Principal component analysis (PCA) is a dimensionality reduction technique that transforms the data into a new coordinate system, where the first axis (principal component) represents the direction of maximum variance in the data. By retaining only the first few principal components, we can reduce the number of bands in the data while still capturing the most important information.

K-means is a popular clustering algorithm that is often used for image data classification. The algorithm works by dividing the data into a specified number of clusters (k) and finding the mean of each cluster. The mean is then used as the representative of the cluster. The data points are then assigned to the closest mean, creating a new cluster. The process continues until the cluster means no longer change. K-means has been applied to image data to perform tasks such as color quantization, image segmentation, and object recognition. In color quantization, the algorithm is used to reduce the number of colors in an image while maintaining its visual quality. In image segmentation, k-means is used to separate an image into multiple segments, each representing a different object or region. In object recognition, k-means is used to cluster similar features of an object, allowing for faster and more accurate recognition.
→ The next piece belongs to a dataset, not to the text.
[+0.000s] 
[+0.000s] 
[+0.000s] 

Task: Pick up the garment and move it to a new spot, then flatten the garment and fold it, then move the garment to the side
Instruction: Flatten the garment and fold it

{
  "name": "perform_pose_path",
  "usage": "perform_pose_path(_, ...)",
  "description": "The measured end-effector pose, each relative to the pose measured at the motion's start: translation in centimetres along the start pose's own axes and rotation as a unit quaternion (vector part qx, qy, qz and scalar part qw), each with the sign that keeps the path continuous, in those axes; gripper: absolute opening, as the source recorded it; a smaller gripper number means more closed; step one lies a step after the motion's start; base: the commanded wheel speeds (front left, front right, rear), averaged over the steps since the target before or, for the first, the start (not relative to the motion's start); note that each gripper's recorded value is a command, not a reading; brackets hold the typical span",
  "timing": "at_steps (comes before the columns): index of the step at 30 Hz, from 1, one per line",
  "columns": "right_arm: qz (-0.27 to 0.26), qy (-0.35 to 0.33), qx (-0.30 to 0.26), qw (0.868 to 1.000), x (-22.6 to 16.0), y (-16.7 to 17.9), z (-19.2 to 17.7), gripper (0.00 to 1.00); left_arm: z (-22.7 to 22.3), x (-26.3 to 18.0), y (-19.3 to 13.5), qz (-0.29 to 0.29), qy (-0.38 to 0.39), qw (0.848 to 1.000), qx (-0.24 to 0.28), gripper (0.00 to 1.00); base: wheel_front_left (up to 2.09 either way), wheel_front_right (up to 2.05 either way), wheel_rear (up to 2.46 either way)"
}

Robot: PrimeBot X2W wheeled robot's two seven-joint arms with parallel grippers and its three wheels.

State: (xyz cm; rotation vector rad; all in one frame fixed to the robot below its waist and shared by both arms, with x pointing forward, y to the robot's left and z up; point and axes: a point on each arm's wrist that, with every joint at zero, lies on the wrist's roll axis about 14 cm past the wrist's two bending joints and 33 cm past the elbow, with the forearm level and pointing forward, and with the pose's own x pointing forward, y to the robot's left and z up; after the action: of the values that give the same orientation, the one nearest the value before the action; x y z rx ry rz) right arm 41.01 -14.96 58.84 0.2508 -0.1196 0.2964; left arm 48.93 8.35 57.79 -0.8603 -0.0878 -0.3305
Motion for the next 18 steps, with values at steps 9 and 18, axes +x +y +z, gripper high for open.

K-means has been widely studied and several improvements have been proposed, such as the use of different distance metrics, the addition of constraints, and the use of parallel computing. (References: J. MacQueen, “Some Methods for Classification and Analysis of Multivariate Observations,” Proceedings of the 5th Berkeley Symposium on Mathematical Statistics and Probability, 1967; S. Chatterjee, A. G. Rafiei, "A review of image segmentation techniques," Journal of Visual Communication and Image Representation, vol. 18, no. 2, pp. 167-187, 2007).

# Importing Libraries
import rasterio
import imageio.v3 as iio
import numpy as np
import matplotlib.pyplot as plt
from sklearn.decomposition import PCA
from sklearn.cluster import KMeans

# Load the 8-band satellite image data

# filename = './data/20221022_152928_50_241b_3B_AnalyticMS_SR_8b.tif'
filename = './data/small.tif'

with rasterio.open(filename) as src:
    image = src.read()

# Select the desired bands
blue = image[1, :, :]
green = image[3, :, :]
red = image[5, :, :]

# Normalize the bands
blue = blue / blue.max()
green = green / green.max()
red = red / red.max()

# Combine the bands into an RGB image
rgb = np.stack([red, green, blue], axis=2)

# Display the RGB image
plt.imshow(rgb)
plt.show()

# Read the satellite image file into a numpy array
image = iio.imread(filename)
np.save('satellite_image.npy', image)

image_data = np.load('satellite_image.npy')
print(image_data.shape)

image_data_2d = image_data.reshape(-1, image_data.shape[-1] )
print(image_data_2d.shape)

(868, 1446, 8) (1255128, 8)

Calculating PCA

# Initialize the PCA model with 3 components
pca = PCA(n_components=3)

# Fit the model to the image data
pca.fit(image_data_2d)

# Transform the data into the PCA space
pca_results = pca.transform(image_data_2d)
pca_results.shape

(1255128, 3)

# Reshape the PCA results into a 2D image
pca_1 = pca_results[:, 0].reshape(image_data.shape[0], image_data.shape[1] )
pca_2 = pca_results[:, 1].reshape(image_data.shape[0], image_data.shape[1] )
pca_3 = pca_results[:, 2].reshape(image_data.shape[0], image_data.shape[1] )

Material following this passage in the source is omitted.